:: EXERCISE ::
Scan the records below and report how many lines include the string "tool"; the number alone will do.

===== MATERIAL PROVIDED =====

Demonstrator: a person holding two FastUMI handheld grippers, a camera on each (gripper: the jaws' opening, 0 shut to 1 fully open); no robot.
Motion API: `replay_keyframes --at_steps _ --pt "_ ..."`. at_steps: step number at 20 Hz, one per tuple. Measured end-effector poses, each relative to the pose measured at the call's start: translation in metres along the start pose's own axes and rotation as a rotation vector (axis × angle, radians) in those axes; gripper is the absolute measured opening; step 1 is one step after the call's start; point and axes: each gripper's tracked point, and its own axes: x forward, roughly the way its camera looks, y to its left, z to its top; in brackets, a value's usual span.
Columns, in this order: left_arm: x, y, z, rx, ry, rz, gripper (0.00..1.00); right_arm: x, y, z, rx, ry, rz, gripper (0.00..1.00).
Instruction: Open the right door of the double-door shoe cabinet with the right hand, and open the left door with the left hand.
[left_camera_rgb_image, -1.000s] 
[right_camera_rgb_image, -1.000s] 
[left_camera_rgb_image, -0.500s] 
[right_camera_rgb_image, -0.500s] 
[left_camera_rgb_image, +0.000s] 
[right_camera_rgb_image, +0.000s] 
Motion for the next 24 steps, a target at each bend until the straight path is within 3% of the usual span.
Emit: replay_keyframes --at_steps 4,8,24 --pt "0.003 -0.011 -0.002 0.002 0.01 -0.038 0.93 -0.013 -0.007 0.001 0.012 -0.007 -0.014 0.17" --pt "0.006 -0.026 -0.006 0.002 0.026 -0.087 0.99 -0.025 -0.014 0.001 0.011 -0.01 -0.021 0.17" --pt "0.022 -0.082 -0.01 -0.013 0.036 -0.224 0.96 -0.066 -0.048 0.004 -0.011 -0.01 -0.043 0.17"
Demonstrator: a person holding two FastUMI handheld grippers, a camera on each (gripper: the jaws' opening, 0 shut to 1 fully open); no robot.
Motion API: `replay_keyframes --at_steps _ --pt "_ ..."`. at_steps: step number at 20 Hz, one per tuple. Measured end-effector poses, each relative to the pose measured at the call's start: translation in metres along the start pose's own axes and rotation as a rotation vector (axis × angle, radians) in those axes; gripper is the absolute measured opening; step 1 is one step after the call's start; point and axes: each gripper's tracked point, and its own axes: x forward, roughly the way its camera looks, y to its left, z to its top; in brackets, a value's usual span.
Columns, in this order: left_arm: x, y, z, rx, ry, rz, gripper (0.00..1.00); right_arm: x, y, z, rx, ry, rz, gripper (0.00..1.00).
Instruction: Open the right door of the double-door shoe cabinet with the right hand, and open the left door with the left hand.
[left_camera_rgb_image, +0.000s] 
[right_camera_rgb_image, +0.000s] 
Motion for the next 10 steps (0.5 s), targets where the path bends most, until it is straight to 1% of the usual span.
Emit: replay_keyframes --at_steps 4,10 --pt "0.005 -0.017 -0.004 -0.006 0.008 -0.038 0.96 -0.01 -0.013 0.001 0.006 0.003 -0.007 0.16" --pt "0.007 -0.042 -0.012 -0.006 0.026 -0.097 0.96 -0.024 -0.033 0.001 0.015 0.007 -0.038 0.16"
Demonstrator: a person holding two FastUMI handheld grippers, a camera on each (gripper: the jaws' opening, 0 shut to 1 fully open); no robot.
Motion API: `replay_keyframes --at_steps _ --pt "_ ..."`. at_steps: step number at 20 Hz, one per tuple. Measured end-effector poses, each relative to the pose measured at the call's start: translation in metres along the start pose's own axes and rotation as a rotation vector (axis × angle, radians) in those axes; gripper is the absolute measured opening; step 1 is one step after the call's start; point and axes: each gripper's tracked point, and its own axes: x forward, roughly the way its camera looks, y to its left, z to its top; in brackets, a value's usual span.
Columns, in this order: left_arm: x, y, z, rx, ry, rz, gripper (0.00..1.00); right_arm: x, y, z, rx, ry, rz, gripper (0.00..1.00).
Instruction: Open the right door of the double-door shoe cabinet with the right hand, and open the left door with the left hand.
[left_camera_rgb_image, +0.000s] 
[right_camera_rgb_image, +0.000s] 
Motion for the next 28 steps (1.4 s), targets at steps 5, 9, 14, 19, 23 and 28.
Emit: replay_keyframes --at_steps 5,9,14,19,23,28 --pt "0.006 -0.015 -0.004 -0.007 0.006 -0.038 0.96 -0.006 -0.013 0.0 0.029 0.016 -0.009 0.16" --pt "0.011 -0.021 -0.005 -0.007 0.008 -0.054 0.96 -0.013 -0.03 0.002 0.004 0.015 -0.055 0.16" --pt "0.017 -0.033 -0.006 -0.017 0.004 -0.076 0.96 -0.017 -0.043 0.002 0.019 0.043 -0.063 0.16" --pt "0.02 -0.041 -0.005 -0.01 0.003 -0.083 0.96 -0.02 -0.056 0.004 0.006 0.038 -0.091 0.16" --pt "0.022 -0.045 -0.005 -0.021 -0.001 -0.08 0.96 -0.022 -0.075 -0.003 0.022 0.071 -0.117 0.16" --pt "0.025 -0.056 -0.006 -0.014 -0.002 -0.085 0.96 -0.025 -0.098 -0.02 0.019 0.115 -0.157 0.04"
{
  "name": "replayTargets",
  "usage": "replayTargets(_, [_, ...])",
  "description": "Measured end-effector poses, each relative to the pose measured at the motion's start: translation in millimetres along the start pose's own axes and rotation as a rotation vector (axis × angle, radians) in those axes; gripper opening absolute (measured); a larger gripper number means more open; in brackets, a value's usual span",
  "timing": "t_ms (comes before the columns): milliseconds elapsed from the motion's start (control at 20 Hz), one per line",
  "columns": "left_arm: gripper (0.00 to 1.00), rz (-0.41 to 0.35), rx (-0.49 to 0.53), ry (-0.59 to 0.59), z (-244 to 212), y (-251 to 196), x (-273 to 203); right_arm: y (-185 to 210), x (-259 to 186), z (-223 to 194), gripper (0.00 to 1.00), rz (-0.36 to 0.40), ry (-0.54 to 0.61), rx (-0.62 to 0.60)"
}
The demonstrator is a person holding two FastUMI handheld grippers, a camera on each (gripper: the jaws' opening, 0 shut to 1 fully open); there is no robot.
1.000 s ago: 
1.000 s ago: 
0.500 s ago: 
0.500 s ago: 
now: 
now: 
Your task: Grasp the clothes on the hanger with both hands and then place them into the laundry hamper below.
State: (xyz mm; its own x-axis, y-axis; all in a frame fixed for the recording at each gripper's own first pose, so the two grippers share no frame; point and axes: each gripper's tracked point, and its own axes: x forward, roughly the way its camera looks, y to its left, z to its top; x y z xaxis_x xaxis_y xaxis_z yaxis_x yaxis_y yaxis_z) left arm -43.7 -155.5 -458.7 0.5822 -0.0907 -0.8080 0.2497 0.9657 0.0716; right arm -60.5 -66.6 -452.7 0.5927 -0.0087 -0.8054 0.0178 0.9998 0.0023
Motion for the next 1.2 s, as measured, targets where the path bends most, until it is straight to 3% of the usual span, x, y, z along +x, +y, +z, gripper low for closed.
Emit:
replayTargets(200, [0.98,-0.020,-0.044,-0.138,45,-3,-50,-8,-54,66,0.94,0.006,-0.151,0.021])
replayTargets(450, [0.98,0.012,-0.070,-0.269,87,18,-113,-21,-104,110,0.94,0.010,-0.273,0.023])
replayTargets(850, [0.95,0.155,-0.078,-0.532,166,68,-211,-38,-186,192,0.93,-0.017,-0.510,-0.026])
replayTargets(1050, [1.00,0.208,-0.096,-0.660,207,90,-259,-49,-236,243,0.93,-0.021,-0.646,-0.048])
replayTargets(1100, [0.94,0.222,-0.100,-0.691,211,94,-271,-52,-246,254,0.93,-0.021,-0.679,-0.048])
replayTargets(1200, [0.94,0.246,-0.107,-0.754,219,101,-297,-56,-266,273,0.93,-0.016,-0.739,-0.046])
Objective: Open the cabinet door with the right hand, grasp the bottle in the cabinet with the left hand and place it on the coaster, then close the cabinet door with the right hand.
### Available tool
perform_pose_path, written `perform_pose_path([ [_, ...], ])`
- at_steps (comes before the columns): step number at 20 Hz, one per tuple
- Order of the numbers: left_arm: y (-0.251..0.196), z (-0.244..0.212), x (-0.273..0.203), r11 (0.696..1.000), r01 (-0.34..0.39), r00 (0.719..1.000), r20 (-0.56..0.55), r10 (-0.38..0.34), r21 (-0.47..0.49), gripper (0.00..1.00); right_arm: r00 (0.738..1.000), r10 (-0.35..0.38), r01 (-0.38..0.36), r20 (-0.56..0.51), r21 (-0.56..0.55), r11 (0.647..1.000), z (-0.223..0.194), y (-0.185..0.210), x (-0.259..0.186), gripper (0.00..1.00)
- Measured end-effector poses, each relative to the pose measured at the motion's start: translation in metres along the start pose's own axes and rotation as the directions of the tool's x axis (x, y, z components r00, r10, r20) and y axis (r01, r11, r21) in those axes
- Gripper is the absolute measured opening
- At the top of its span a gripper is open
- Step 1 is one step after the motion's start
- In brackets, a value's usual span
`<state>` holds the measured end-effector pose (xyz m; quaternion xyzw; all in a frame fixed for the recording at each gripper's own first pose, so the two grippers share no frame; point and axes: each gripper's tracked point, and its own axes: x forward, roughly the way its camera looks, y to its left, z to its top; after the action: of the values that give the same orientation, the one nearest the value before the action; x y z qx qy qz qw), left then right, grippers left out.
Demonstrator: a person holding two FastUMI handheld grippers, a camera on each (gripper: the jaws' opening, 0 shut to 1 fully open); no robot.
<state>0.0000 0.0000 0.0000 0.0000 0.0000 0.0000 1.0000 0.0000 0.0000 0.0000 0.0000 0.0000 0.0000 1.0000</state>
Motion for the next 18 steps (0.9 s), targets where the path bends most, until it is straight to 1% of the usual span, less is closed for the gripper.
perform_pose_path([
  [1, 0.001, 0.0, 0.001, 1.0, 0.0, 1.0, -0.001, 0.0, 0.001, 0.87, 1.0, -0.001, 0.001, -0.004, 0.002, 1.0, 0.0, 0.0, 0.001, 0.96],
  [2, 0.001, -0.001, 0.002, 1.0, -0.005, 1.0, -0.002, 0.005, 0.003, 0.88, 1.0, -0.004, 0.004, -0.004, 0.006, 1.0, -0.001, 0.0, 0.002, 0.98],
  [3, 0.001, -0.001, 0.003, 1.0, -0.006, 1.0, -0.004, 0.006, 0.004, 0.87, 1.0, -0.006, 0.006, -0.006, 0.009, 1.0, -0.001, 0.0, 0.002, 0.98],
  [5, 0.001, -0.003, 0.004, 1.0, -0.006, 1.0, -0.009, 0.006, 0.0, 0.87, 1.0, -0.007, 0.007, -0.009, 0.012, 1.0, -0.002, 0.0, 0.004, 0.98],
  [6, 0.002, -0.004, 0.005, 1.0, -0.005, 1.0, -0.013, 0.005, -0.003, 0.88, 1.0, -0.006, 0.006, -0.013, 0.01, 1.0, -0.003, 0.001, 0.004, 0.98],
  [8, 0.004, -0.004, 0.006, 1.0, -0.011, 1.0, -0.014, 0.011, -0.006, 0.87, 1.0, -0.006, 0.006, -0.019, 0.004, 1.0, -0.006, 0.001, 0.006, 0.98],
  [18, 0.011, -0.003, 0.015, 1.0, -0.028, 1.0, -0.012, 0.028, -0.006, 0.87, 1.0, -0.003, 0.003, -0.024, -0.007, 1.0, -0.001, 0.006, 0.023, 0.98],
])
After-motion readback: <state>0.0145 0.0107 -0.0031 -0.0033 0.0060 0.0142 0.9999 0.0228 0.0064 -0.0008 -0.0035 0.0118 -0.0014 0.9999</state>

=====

:: EXERCISE ANSWER ::
2